Dataset extract:
* * * * * * * * *

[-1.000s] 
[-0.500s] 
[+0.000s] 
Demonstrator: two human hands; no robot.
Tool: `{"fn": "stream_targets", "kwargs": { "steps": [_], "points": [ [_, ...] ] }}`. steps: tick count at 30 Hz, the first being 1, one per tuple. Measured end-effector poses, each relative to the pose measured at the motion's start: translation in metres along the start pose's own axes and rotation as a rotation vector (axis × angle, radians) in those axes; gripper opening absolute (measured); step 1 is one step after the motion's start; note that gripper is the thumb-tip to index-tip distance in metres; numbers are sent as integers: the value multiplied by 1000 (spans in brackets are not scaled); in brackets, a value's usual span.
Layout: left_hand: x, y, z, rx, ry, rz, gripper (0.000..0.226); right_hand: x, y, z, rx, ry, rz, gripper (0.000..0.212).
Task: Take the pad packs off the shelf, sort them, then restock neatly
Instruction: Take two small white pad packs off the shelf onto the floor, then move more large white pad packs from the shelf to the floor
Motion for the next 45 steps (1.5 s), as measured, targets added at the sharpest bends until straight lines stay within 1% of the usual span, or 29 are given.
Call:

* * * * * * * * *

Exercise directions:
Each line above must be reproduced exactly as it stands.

Completed task:
[-1.000s] 
[-0.500s] 
[+0.000s] 
Demonstrator: two human hands; no robot.
Tool: `{"fn": "stream_targets", "kwargs": { "steps": [_], "points": [ [_, ...] ] }}`. steps: tick count at 30 Hz, the first being 1, one per tuple. Measured end-effector poses, each relative to the pose measured at the motion's start: translation in metres along the start pose's own axes and rotation as a rotation vector (axis × angle, radians) in those axes; gripper opening absolute (measured); step 1 is one step after the motion's start; note that gripper is the thumb-tip to index-tip distance in metres; numbers are sent as integers: the value multiplied by 1000 (spans in brackets are not scaled); in brackets, a value's usual span.
Layout: left_hand: x, y, z, rx, ry, rz, gripper (0.000..0.226); right_hand: x, y, z, rx, ry, rz, gripper (0.000..0.212).
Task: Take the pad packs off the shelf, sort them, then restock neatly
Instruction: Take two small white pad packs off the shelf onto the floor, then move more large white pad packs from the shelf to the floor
Motion for the next 45 steps (1.5 s), as measured, targets added at the sharpest bends until straight lines stay within 1% of the usual span, or 29 are given.
Call:

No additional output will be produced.